Gillece is also piloting automated video interviewing technology — in which candidates answer pre-set questions about their background and experience on a video, and send it to the company for review — to further increase efficiencies.


Track your metrics: Measuring the results of your efforts does three important things.

• It proves the value you bring to the company.

• It helps you identify problems in your process.

• It gives you data to hone future talent acquisition efforts.

Some common metrics tracked by recruiters include:

• Volume of candidates in the pipeline per hire.

• Time to hire and cost per hire.

• First year turnover.

• Sources used to find candidates.

• Successful hires per offer.

Report back: “Create checkpoints in your talent acquisition cycle to review how you are doing compared with your targets, and report that to senior leadership,” Brown said. Then use that data, including lessons learned about what worked and what didn’t, to shape your acquisition goals for the next 12 months.

Recruiting Roadmap Review

We’ve organized our online Roadmap into three phases to help you implement the planning and execution of your performance management program. Below is a summary of the “Plan,” “Do” and “Review” of recruiting.


• Define an employment brand that embodies your workplace culture and make it part of every recruiting message.

• Define abilities for key roles, using past performance data, high-potential profiles, and interviews with managers and workers.

• Choose an applicant tracking system and other technologies to support your recruiting efforts.

• Establish a clear hiring process, including formal steps for opening a position, sourcing candidates, reviewing applications, interviewing and making offers.

• Define recruiting metrics, such as time-to-hire, that align with strategic goals.

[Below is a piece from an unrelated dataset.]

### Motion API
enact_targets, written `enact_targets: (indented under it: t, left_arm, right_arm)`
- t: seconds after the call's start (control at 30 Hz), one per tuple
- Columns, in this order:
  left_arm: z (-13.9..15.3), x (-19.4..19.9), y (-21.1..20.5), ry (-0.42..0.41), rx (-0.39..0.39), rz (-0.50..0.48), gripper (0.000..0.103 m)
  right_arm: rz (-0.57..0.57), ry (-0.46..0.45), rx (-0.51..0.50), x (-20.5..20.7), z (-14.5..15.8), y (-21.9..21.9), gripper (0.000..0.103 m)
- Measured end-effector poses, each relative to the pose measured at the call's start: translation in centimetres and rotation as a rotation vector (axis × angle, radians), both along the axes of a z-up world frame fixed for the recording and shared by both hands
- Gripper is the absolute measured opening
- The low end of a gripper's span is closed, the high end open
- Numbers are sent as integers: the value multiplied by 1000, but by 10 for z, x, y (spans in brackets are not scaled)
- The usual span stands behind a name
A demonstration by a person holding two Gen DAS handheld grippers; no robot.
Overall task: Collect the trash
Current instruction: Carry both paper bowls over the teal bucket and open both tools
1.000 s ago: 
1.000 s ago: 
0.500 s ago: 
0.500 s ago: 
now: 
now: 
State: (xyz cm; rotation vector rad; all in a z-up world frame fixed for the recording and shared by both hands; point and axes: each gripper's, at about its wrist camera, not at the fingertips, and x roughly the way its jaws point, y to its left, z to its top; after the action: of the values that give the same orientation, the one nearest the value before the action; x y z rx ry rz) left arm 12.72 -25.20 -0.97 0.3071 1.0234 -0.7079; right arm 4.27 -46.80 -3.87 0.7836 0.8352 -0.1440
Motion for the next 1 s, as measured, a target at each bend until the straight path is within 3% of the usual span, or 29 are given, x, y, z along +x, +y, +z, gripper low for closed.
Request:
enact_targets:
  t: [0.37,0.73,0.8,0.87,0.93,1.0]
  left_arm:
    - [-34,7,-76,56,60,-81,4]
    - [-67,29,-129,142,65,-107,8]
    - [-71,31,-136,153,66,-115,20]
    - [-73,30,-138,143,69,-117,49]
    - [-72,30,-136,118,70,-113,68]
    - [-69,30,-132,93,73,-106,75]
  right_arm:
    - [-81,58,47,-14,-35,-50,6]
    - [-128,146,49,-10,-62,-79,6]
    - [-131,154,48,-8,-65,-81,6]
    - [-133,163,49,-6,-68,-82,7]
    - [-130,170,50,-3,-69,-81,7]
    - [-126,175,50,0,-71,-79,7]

• Participate in annual workforce planning to affiliate recruiting plans with strategic goals.

• Interview hiring managers about their expectations for new candidates.

• Conduct your search, using social media, job boards, internal referrals and any other sources that promise strong candidates.

• Narrow the application pool, using automated screening and/or first interviews to create a short list of possible hires.

• Get manager commitment for prompt interviews and decision-making.

• Follow up with managers and new hires to get their feedback about the recruiting experience.


• Regularly analyze recruiting metrics to prove results, identify problems and analyze lessons learned.

• Report results to senior leadership to demonstrate the value of the program.

• Use results to shape future recruiting efforts.